Violência trivial

(*) Gisele Leite

Há um quadro dramático, pois as estatísticas oficiais apontam para a prevalência da violência. A cidade do Rio de Janeiro, no ano de 2017, obteve o maior índice de letalidade violenta desde 2010, de acordo com o Instituto de Segurança Pública do Rio de Janeiro (ISP), registrando 32,5 mortes a cada cem mil habitantes.

A cidade que já vivenciou uma intervenção federal militar, igualmente enfrenta crise financeira e política que tanto afeta as periferias, onde vive praticamente um terço da população carioca, e está em constante ameaça ao acesso a equipamentos públicos de educação, saúde e assistência social, comprometendo gravemente o desenvolvimento integral de milhares de crianças e adolescentes.

Além da privação ao direito à educação, a vida de crianças e adolescentes está em jogo. Muitas morrem vítimas de tiroteios e disparos de armas de fogo na região metropolitana do Rio de Janeiro e, até mesmo, dentro da própria escola.

Não obstante a violência urbana ser uma questão que há muito tempo aterroriza o Rio de Janeiro, as ondas têm relação com a política de pacificação adotada em 2010, principalmente porque veio a sediar dois grandes eventos esportivos, a saber: a Copa do Mundo e os Jogos Olímpicos.

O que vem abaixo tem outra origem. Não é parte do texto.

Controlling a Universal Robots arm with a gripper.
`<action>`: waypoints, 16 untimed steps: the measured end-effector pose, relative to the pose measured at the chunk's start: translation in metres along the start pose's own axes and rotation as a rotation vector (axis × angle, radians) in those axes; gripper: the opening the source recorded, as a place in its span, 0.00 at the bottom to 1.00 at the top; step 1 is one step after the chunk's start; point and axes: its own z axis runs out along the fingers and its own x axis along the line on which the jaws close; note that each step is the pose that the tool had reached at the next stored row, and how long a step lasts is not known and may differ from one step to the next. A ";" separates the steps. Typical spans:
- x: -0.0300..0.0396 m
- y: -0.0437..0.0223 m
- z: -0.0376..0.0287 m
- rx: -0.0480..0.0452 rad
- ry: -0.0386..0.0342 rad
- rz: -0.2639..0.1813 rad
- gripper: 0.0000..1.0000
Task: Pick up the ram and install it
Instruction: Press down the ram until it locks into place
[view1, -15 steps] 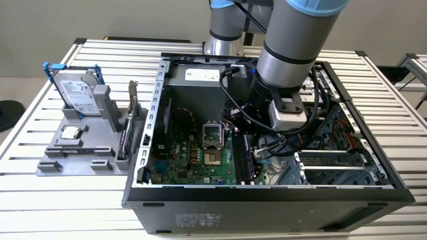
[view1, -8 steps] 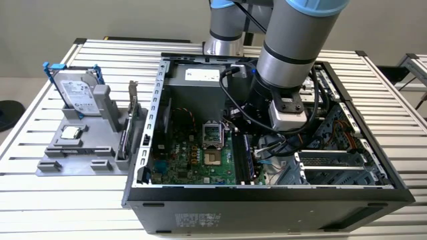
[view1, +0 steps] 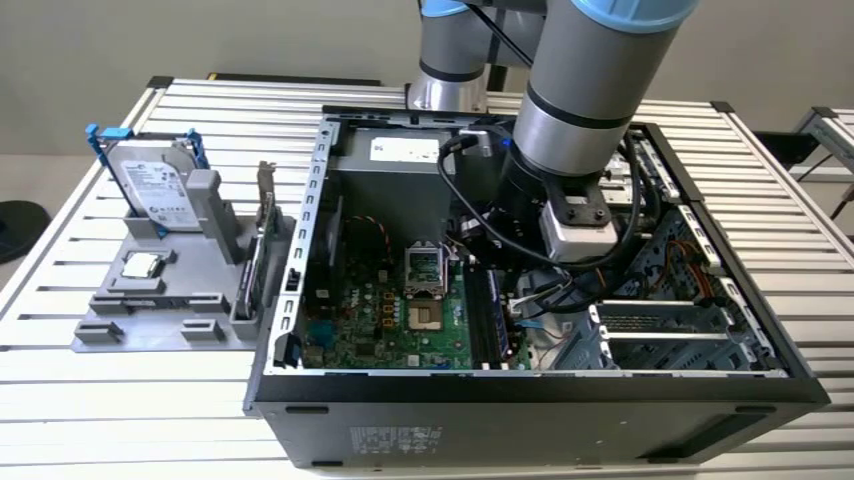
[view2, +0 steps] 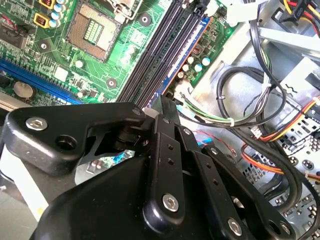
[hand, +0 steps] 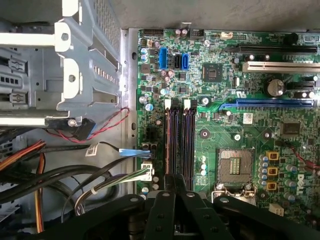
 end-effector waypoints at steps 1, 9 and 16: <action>0.0000 0.0000 0.0001 -0.0003 0.0003 -0.018 0.00; 0.0000 -0.0001 0.0006 -0.0048 0.0027 -0.192 0.00; 0.0000 -0.0001 0.0010 -0.0078 0.0045 -0.318 0.00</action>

A ilusória política de pacificação trouxe a utopia de uma segurança circunscrita às regiões mais ricas e nobres da cidade. Desta forma, foram 38 UPPs instaladas e com isso deu-se a migração dos grupos armados de narcotraficantes para outras regiões da cidade e até mesmo para municípios vizinhos.

Recentemente, chegou-se ao total de vinte e cinco o número de óbitos na operação policial na Vila Cruzeiro, no Complexo da Penha, na Zona Norte. Há três pacientes que prosseguem internados no Hospital Getúlio Vargas e outros dois feridos, numa UPA do presídio em Bangu e outro no Hospital Salgado Filho. A referida operação policial foi realizada pelo Batalhão de Operações Policiais Especiais (Bope) da Polícia Militar, pela Polícia Federal e também pela Polícia Rodoviária Federal (PRF).

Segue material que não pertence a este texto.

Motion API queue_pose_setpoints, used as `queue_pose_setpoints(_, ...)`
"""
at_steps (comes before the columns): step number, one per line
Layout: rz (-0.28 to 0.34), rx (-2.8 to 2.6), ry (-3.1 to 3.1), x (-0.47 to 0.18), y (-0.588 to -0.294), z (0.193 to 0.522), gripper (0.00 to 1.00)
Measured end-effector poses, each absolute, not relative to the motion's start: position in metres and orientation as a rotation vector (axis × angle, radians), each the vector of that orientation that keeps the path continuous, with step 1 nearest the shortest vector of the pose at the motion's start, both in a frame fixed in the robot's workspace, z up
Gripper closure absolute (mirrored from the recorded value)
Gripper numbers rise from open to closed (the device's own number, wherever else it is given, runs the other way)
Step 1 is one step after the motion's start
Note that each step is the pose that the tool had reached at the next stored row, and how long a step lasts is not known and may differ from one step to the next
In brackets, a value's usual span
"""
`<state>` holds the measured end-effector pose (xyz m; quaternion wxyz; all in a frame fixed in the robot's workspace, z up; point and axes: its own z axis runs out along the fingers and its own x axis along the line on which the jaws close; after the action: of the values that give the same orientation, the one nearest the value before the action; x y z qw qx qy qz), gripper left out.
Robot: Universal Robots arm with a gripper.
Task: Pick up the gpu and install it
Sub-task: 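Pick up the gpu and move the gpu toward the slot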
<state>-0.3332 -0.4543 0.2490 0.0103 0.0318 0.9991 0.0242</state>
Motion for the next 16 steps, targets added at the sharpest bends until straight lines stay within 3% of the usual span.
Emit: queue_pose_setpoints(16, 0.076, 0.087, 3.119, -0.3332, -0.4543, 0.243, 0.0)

A ação na Vila Cruzeiro é considerada a segunda operação policial mais letal da história do Rio, ficando atrás apenas da que ocorreu em maio de 2021 no Jacarezinho, quando 28 pessoas morreram.

Em nota pública assinada por vinte e duas entidades e movimentos sociais e divulgada em 24.05.2022 solicitou às polícias do Rio de Janeiro um imediato cessar-fogo na Vila Cruzeiro, durante a operação, que durou cerca de doze horas.

Enfim, é uma explícita calamidade pública o que requer que as agências do Estado se mobilizem para suspender o uso de forças policiais, sob o risco de vitimar mais pessoas com essa prática. A solicitação foi endereçada ao governo do Rio de Janeiro, atual candidato a governador do Estado, ao Ministério Público Estadual, à Secretaria de Polícia Militar, à Polícia Federal e, ainda, à Superintendência da Polícia Rodoviária Federal.

A nota também afirma que na referida região vivem cerca de duzentas mil pessoas que permanecem sob impacto emocional e psíquico diante do terror vivido por mais uma chacina, quando dezenove unidades escolares e outra unidades de saúde tiveram que ser fechadas.

Entre os signatários da carta e nota oficial estão a Anistia Internacional, a Casa Fluminense, o Coletivo Papo Reto, Observatório das Favelas, Instituto Marielle Franco, a ONG Conectas Direitos Humanos e a deputada Dani Monteiro (PSOL), que é presidente da Comissão de Direitos Humanos da Assembleia Legislativa do Rio de Janeiro.

Enquanto isto, o Rio de Janeiro continua a ser o cenário da violência trivial.

(*) Gisele Leite – Mestre e Doutora em Direito, é professora universitária.